The antibacterial evaluation indicated that SiPc under light irradiation is extremely active. For activation light at the dose of 100 and 150 J/cm2 was used. Surprisingly, PS activation at 100 J/cm2 did not induce any activity against MRSA, whereas against Staphylococcus epidermidis high—ca. 5 log reduction in bacterial growth was noticed (Table 3). When the light dose is raised to 150 J/cm2 the bacterial growth reduction achieves the rate of ca. 5 log for both species. The obtained here results in comparison to those reported by van de Winckel et al. where silicon(IV) phthalocyanines at the concentration of 20 µM (here only 10 µM) were activated with comparable light dose have given maximally ca. 4 log reduction in S. aureus growth [34]. In the sonodynamic evaluation, no activity against bacteria was noted.
Similarly, in the SiPc activity evaluation against cancer cells, much higher anticancer activity in the photodynamic than sonodynamic pathway was observed (Table 4). For the experiments, the squamous cell carcinoma (SCC-25) and hypopharyngeal tumor cell line (FaDu) cell lines were chosen. These tumors are one of the most common problems of head and neck oncology. Interestingly, an increase in light dose from 5 to 10 J/cm2 did not result in a rise in the activity for all tested cells. On the other hand, when comparing the viability of cancer cells treated with PDT-SiPc (viability reduction about >94%) to the data obtained before, for similar silicon(IV) phthalocyanine (10 µM), viability reduction was about ca. 60% [44]. Unfortunately, the highest activity of the tested sensitizer was shown against MRC-5 fibroblasts. This indicated that in the next stage of evaluation, application, and excitation with light of the sensitizer have to be performed only within the diseased area. In contrast, to what was reported before for sonodynamically inactive porphyrazine/phthalocyanine hybrids against cancer cells, studied here, SiPc shows moderate activity with cell viability reduction 41.5–82.5% (Table 4).
The impact of SiPc on the activity of enzymes was also evaluated. Highly inhibited was aldehyde dehydrogenase at about 85% in the sensitizer concentration of 0.75 µM (Figure 6). Such a rate of inhibition may indicate additional independent of the studied compound’s light mechanism of anticancer activity. Otherwise, tested phthalocyanine reduced the activity of PAF acetylhydrolase at ca. 40% independently of the concentration within the studied range. Interestingly, our sensitizer increased the activity of protease-activated protein C, which is responsible for anticoagulant and anti-inflammatory activity [45]. Additional stimulation of protease-activated protein C may limit inflammation associated with the PDT procedure.

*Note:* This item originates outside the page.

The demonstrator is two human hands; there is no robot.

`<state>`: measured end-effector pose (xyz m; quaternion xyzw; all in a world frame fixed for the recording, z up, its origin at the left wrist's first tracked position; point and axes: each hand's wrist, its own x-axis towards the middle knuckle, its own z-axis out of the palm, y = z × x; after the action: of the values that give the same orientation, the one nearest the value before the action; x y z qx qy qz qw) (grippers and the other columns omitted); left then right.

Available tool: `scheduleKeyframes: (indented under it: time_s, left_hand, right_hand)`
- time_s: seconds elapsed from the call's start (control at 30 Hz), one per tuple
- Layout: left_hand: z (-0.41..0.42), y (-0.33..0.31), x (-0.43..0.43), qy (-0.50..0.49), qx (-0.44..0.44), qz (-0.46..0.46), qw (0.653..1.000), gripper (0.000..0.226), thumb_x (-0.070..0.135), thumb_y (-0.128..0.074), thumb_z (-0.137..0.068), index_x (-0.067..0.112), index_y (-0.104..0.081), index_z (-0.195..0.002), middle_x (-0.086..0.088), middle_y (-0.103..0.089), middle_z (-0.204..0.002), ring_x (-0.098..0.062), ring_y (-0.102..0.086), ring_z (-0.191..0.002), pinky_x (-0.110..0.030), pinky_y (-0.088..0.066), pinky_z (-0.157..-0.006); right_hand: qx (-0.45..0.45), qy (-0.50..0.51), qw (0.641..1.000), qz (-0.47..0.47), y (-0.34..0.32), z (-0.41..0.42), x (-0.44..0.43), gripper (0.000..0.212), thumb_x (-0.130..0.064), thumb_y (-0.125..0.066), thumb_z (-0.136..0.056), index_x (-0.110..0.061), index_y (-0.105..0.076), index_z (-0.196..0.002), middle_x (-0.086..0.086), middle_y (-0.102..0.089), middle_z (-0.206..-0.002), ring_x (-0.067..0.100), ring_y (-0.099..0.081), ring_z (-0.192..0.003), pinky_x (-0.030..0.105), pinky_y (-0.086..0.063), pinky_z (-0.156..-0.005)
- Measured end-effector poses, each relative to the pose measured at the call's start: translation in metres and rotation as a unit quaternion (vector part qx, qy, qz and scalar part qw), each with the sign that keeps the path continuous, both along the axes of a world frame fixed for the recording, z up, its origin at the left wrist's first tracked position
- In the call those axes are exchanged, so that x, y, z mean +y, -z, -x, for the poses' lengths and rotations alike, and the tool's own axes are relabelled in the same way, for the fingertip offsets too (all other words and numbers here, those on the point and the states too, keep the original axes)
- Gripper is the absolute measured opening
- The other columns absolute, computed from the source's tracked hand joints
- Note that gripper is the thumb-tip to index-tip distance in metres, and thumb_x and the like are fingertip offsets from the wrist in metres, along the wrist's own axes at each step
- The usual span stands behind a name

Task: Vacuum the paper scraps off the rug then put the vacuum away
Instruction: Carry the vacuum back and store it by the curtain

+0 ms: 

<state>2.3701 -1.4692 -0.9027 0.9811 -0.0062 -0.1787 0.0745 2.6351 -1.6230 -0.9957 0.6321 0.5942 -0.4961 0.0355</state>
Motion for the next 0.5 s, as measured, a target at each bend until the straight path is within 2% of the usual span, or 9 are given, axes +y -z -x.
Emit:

Nevertheless, promising results of the impact of SiPc on enzymatic activity have to be further evaluated.
The obtained results represent an interesting alternative to currently available treatment methods, particularly for surface infections. The development of optimal sonosensitizers will enable further combination with carriers, such as hydrogel patches propagating ultrasound, as innovative solutions for treating diabetic foot ulcers and hard-to-heal, superinfected wounds. This technology appears particularly promising for multidrug-resistant and mixed infections, where selecting the optimal antibiotic therapy can be especially challenging. Moreover, in cancer treatment, this method could serve as a valuable adjuvant therapy with a relatively low risk of severe adverse effects and side effects.

3. Materials and Methods

3.1. Materials

Dimethyl sulfoxide (DMSO, 99.9% for spectroscopy) and N,N-dimethylformamide (DMF, ≥99.8% for spectroscopy ACS) were purchased from Fisher (Waltham, MA, USA). Zinc(II) phthalocyanine (ZnPc) and 1,3-diphenylisobenzofuran (DPBF) were purchased from Aldrich (St. Louis, MO, USA). Brain-heart infusion (BHI) broth was purchased from Oxoid (Waltham, MA, USA). The SCC-25 and FaDu human squamous cell carcinoma cell lines and the MRC-5 human diploid lung fibroblasts were purchased from the American Type Culture Collection (ATCC) (Manassas, VA, USA). Phosphate-buffered saline, Dulbecco’s Modified Eagle’s Medium/F-12 (DMEM/F-12), Fetal Bovine Serum (FBS), L-glutamine, Penicillin, Streptomycin, Eagle’s Minimum Essential Medium (EMEM), Trypsin-EDTA solution, Dimethyl sulfoxide (DMSO, for cell culture), and MTT were purchased from Merck (Rahway, NJ, USA). Purified acetylcholinesterase (C3389), acetylcholinesterase inhibitor screening kit (MAK324), purified aldehyde dehydrogenase (A6338), aldehyde dehydrogenase inhibitor screening kit (MAK327), and activated protein C (APC) inhibitor screening kit (MAK346) were purchased from Merck. A platelet-activating factor acetylhydrolase (PAF-AH) inhibitor screening kit was purchased from BioVision (Exton, PA, USA).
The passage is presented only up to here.